Ce roman est, pour moi, la découverte de ce que peut être la passion perfectionniste appliquée ici à un art martial, le karaté, où la poursuite autoentretenue de la voie l'emporte sur le but. Passion qui pourrait avoir d'autres objets, comme le fut celle de la peinture chez de Staël ou Rothko, présentés en ce moment à Paris et qui les détruisit. Suivre pas à pas cette ascèse et ses chemins est fascinant et en même temps dérangeant par la dévotion à soi-même qu'ils impliquent en même temps que la poursuite d'un absolu aux contours fuyants. Est-ce sagesse ou délire ?
En poursuivant cette voie, l'auteur règle certains comptes avec une famille qui l'avait empêché, jeune, de suivre le chemin d'un père pionnier du judo français. Ce n'est qu'assez tard qu'il accède à une véritable formation de karatéka. Subjugué par l'admiration qu'il porte à son père, il y consacrera toute son énergie et vouera son destin à cette voie. Le roman montre bien toute la rigueur, toute l'exigence de ce choix, mais aussi ce qu'il apporte et enlève à celui qui le fait.
Ce qui me paraît faire la qualité de ce roman de formation est le soin que prend l'auteur à nous faire entrer avec lui, pas à pas, dans sa vie intime, ses efforts patients, ses joies profondes associées à ses progrès, mais aussi dans ses moments de doute parfois proches du rejet de la voie choisie, si exigeante et si solitaire. À cela s'ajoutent des portraits de maîtres fascinants et habiles à faire ressentir à l'élève comment se construit une progression, sans jamais cependant lui dire explicitement ce qu'il doit faire, qu'il doit, peu à peu, découvrir.

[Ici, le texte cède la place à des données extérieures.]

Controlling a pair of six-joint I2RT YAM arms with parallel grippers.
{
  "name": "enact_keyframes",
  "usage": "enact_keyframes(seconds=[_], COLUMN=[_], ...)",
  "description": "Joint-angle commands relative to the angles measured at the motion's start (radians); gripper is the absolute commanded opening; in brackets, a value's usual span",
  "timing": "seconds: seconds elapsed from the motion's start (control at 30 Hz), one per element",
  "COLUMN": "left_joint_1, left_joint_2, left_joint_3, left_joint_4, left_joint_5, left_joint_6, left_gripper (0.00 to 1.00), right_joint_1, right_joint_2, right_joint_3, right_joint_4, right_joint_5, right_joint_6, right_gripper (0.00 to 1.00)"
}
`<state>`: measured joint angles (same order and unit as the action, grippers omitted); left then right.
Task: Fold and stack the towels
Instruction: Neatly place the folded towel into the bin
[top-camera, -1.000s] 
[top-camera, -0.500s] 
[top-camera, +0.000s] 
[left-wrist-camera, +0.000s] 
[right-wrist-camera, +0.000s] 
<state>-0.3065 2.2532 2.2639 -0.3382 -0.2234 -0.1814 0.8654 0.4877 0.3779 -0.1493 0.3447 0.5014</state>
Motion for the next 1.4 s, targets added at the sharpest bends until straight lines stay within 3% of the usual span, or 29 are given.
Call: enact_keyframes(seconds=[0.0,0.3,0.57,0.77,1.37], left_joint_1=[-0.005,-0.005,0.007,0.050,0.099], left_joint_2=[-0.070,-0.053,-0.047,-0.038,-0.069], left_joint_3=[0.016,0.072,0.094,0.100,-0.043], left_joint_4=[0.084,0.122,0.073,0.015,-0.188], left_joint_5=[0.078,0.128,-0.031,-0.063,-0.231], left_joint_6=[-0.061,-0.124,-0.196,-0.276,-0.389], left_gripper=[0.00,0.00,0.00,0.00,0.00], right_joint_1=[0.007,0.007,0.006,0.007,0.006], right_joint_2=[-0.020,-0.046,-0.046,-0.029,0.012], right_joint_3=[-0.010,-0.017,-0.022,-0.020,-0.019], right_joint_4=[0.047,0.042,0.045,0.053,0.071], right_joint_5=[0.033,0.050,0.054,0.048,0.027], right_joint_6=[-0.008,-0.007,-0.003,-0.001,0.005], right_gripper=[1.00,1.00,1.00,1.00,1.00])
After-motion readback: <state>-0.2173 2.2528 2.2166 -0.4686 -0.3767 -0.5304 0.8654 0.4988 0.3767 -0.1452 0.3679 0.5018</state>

J'ai particulièrement aimé l'analogie entre ce corps qui apprend et un livre qu'il faut écrire. Les gestes du karatéka sont des mots. Les figures, de plus en plus complexes, sont des phrases qui unissent ces mots par le moyen d'une syntaxe qui est justement l'essence de cette discipline. L'intériorisation progressive de cette syntaxe donnera à ces figures leur naturel instinctif, vif et précis, qui les rend redoutables dans le combat. Mais quels efforts entêtés sont nécessaires pour cela !
Le récit que l'auteur nous présente de sa vie et des sacrifices faits pour poursuivre la voie montre à quel point ce choix a un prix. Je ne peux m'empêcher de penser à ceux qui sacrifient beaucoup pour devenir un grand musicien, un scientifique de valeur, un 6e dan de karaté ou autre et qui patinent sur le chemin. Essayer n'est pas une promesse de réussite et la sanction peut être rude. Elle le fut autant pour Rothko et de Staël, qui avaient pourtant réussi à construire une œuvre.
Notre époque, qui oublie nos liens aux autres pour se concentrer sur l'individu et son développement, favorise-t-elle ce type de choix ? Ce roman confirme, s'il en était besoin, qu'une telle concentration sur soi porte la promesse d'un rapport aux autres difficile. C'est un choix qui peut être lourd de solitude et d'incompréhensibilité. Un choix d'exception, certainement pas une règle.